Am I a Horrible Mother?

Okay – so I’m frustrated.  As I’m gathering information for my presentation on ASD for my psych. class I keep running across the same stuff.

It’s the same old thing, where these parents saw these AMAZING results from their treatment plans instigated on their ASD children. I’m not talking the hour and 1/2 a week that Emma gets of therapy, I’m talking about the parents that give their children 40 HOURS A WEEK of ABA or whatever else therapies.  Apparently their children have hardly any autistic characteristics now at all, and you just wouldn’t believe it’s the same child.

What I’m having a really hard time with is the fact that I CAN’T DO THAT.  I could quit school,  default my student loans, and my husband and I declare bankruptcy (because my loans are helping to keep us afloat), and then give 40 hours a week to her therapy and care.  ????

What is going on here?  Is that the only way?  Am I facing a more impaired-future for my daughter because of my inability to offer her that?  Don’t some children turn out the same amount of better WITHOUT that kind of commitment?

It’s a horrible self-induced guilt trip that makes me so angry…

And perhaps a little bit jealous.

Some people can do that for their kids, I guess, and some people have the time and funds to make it happen. It’s such a conflicting bag of emotions. Am I doing the wrong thing by not forfeiting my life to try this approach??? It may be easy for you people not raising a DD child to exclaim, “OMG, of course you shouldn’t do that!”  But listen, when you are in this position, you feel that the entire world of your child’s life is resting on these decisions.  Perhaps her future to attend school successfully, to have friends, to marry, to live on her own, to have a job.  Those variables are completely unknown at this point.  Wouldn’t you try? Or at least beat yourself up a little for not being able to?


11 thoughts on “Am I a Horrible Mother?

  1. John

    You are a wonderful mother. If you weren’t in school, you would be working. That’s the only way you could “survive” in this world of ours at least from a financial perspective. School or work = no time for 40 hours of therapy a week. Beating oneself up happens regardless of whether or not you have a DD child. Finding the balance of what is best for everyone in your family is the ultimate goal. The thing we have to remember is that your beautiful daughter is not the only person in your family. That is something we had to come to terms with concerning my insane daughter. Where we could have continually neglected my “normal” daughter and son and put them in harms way in order to help her, it didn’t make sense. Another thing that is easy to forget as a parent is that you are human, too. You have needs. Bob has needs. Your son has needs. And perhaps I am a bad parent/person for saying that. I no longer care what others perspectives are on my parenting. You have to do what is best for EVERYONE involved. Then again, what do I know.
    See you Tuesday,


  2. From what I have read on your blog, you are most definitely NOT a bad mother! Many of us out there wish that we had the time and/or money to provide our children with as many services as possible. You are doing the best thing that you can for your family. Just as John stated, if you weren’t going to school then you’d be working. It’s not as if you’re spending your money or your time for selfish behaviors. You are actually teaching your daughter about consistency and routine. These are life experiences that she’s going to have to learn and you’re doing that now.
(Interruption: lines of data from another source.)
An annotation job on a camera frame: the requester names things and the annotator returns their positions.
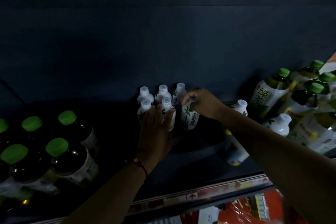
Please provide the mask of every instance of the green bottle cap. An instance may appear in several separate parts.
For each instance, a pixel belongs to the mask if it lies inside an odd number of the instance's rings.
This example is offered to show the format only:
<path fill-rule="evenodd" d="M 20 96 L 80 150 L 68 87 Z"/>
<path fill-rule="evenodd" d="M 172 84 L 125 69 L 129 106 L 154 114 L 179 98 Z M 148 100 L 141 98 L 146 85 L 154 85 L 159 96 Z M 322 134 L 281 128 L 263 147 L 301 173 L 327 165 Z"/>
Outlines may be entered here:
<path fill-rule="evenodd" d="M 68 146 L 69 143 L 65 141 L 64 138 L 57 137 L 47 144 L 45 150 L 48 152 L 49 155 L 53 157 L 58 157 L 67 151 Z"/>
<path fill-rule="evenodd" d="M 324 65 L 324 63 L 321 60 L 314 60 L 311 62 L 310 66 L 313 68 L 321 68 Z"/>
<path fill-rule="evenodd" d="M 77 116 L 75 115 L 75 113 L 71 110 L 62 112 L 59 116 L 58 116 L 58 120 L 63 124 L 63 125 L 69 125 L 71 123 L 74 123 L 77 119 Z"/>
<path fill-rule="evenodd" d="M 330 82 L 332 79 L 334 79 L 334 75 L 332 73 L 322 73 L 318 79 L 321 82 Z"/>
<path fill-rule="evenodd" d="M 287 77 L 289 75 L 290 71 L 286 68 L 280 68 L 278 75 L 282 77 Z"/>
<path fill-rule="evenodd" d="M 31 116 L 23 120 L 21 126 L 28 132 L 35 131 L 42 126 L 42 120 L 37 116 Z"/>
<path fill-rule="evenodd" d="M 316 82 L 313 82 L 311 85 L 308 86 L 308 89 L 313 91 L 314 93 L 321 93 L 323 90 L 323 86 Z"/>
<path fill-rule="evenodd" d="M 8 123 L 5 119 L 0 119 L 0 133 L 5 132 L 8 129 Z"/>
<path fill-rule="evenodd" d="M 0 158 L 8 164 L 15 164 L 28 153 L 28 148 L 22 144 L 13 144 L 2 152 Z"/>

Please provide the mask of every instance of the person's right hand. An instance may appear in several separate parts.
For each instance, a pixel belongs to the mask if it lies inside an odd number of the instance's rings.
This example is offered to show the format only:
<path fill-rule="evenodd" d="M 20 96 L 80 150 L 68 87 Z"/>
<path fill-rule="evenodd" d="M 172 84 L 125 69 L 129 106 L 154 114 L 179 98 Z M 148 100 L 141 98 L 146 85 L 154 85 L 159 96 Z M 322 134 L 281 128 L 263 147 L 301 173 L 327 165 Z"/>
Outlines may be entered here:
<path fill-rule="evenodd" d="M 223 107 L 225 107 L 218 98 L 205 89 L 193 89 L 188 91 L 182 100 L 182 105 L 185 105 L 192 96 L 196 97 L 196 102 L 190 104 L 191 109 L 205 117 L 217 120 L 218 115 L 222 112 Z"/>

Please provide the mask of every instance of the forearm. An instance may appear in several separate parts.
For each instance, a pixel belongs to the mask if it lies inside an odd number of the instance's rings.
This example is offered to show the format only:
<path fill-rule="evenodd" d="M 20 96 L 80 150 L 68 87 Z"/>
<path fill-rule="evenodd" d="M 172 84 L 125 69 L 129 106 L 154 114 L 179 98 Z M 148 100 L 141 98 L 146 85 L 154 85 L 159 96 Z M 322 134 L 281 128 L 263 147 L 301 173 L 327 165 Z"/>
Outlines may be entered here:
<path fill-rule="evenodd" d="M 217 118 L 311 223 L 329 223 L 335 218 L 336 167 L 331 160 L 224 105 Z"/>
<path fill-rule="evenodd" d="M 145 178 L 142 168 L 127 164 L 62 224 L 121 223 Z"/>

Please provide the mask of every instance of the dark bottle with green cap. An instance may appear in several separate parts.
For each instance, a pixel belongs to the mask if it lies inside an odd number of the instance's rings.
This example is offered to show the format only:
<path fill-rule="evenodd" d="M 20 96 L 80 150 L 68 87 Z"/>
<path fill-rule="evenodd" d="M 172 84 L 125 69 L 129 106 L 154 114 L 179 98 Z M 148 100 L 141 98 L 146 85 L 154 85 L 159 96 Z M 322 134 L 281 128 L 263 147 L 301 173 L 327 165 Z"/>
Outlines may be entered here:
<path fill-rule="evenodd" d="M 99 173 L 99 167 L 87 148 L 80 143 L 57 137 L 45 149 L 52 156 L 53 172 L 74 184 L 87 187 Z"/>
<path fill-rule="evenodd" d="M 249 113 L 263 118 L 279 98 L 288 93 L 289 73 L 288 69 L 282 68 L 276 75 L 259 82 L 248 105 Z"/>
<path fill-rule="evenodd" d="M 63 125 L 62 132 L 67 140 L 81 143 L 89 150 L 93 158 L 97 156 L 99 143 L 91 125 L 78 119 L 71 110 L 62 112 L 58 120 Z"/>
<path fill-rule="evenodd" d="M 322 73 L 316 79 L 309 80 L 309 81 L 306 81 L 306 82 L 299 82 L 295 86 L 294 90 L 303 90 L 305 88 L 307 89 L 309 87 L 309 85 L 312 85 L 314 82 L 316 82 L 316 83 L 321 84 L 323 86 L 323 90 L 318 95 L 318 99 L 326 99 L 327 95 L 330 93 L 330 87 L 329 87 L 328 82 L 332 81 L 334 79 L 334 77 L 335 76 L 332 73 Z"/>
<path fill-rule="evenodd" d="M 309 66 L 301 68 L 288 77 L 289 91 L 294 90 L 295 86 L 299 82 L 306 82 L 312 79 L 316 79 L 320 72 L 319 70 L 324 65 L 321 60 L 314 60 Z"/>
<path fill-rule="evenodd" d="M 316 82 L 308 85 L 306 89 L 294 90 L 277 113 L 285 113 L 291 116 L 292 121 L 289 127 L 293 128 L 300 119 L 317 108 L 318 95 L 322 90 L 323 86 Z"/>
<path fill-rule="evenodd" d="M 23 120 L 21 126 L 25 130 L 25 138 L 22 139 L 21 143 L 28 148 L 44 152 L 44 148 L 50 140 L 50 134 L 40 117 L 28 117 Z"/>
<path fill-rule="evenodd" d="M 50 158 L 46 158 L 46 154 L 13 144 L 1 153 L 0 158 L 10 165 L 11 175 L 24 186 L 50 195 L 60 192 L 54 185 L 57 176 L 50 170 Z"/>
<path fill-rule="evenodd" d="M 33 191 L 17 183 L 9 173 L 9 165 L 0 159 L 0 195 L 23 201 L 33 196 Z"/>
<path fill-rule="evenodd" d="M 0 153 L 8 146 L 13 144 L 14 135 L 11 135 L 8 129 L 8 122 L 5 119 L 0 119 Z"/>
    I believe that you are doing everything in your power to help your child. I think that we all go through that same feeling. I’m always wondering if I’m doing enough to help my son.
    Don’t berate yourself hun. Just keep loving your beautiful family and know that you are the best one to care for your family!

    PS… Thanks for adding me to your blog roll. I have added your blog to my “Blogs I like” page.


    1. Thank you, and thank you, and thanks… 🙂 I just need to hear these things sometimes – self talk gets old. I’ll refer to these comments of yours and John’s when the going gets tough. Keep writing, friend!


  3. Techman

    Spot on. Remember also (and always) that she does depend on you a lot… she depends on you to show her continued happiness and new things, no matter how they come. Youre painting her life with everything you experience with her. The best course for her may actually depend more on your own well being than you know.
    Keep a bright, positive heart light on that desire for improved therapy. The universe will bring you to it guaranteed.. all it takes is patience, focus and love along the way.
    U r the best mom this little girl could possibly have. Youre the perfect one to give her exactly what she needs.


  4. your biggest responsibility, as i have soap boxed for years….is to love a child as much as you possibly can. unconditionally. no one in her life is ever going to love her as much as her mother does. no one. you are the perfect example of motherhood. you can’t know everything. do everything, be everything. what you can do is be her loving mother.
    i love u


  5. Erin Lakai

    Ditto Techman.

    And, I beat myself up daily. I know how you feel. This valley also does funny things to add to how much we might be depriving our children. Yes, there are many wonderful things we offer them by living in this rural setting, but the educational weaknesses wear on me (as I know they do on you).
    Many cliche sayings come to mind about doing the best we can, but it’s really true.
    I think you rock, and so does Emma.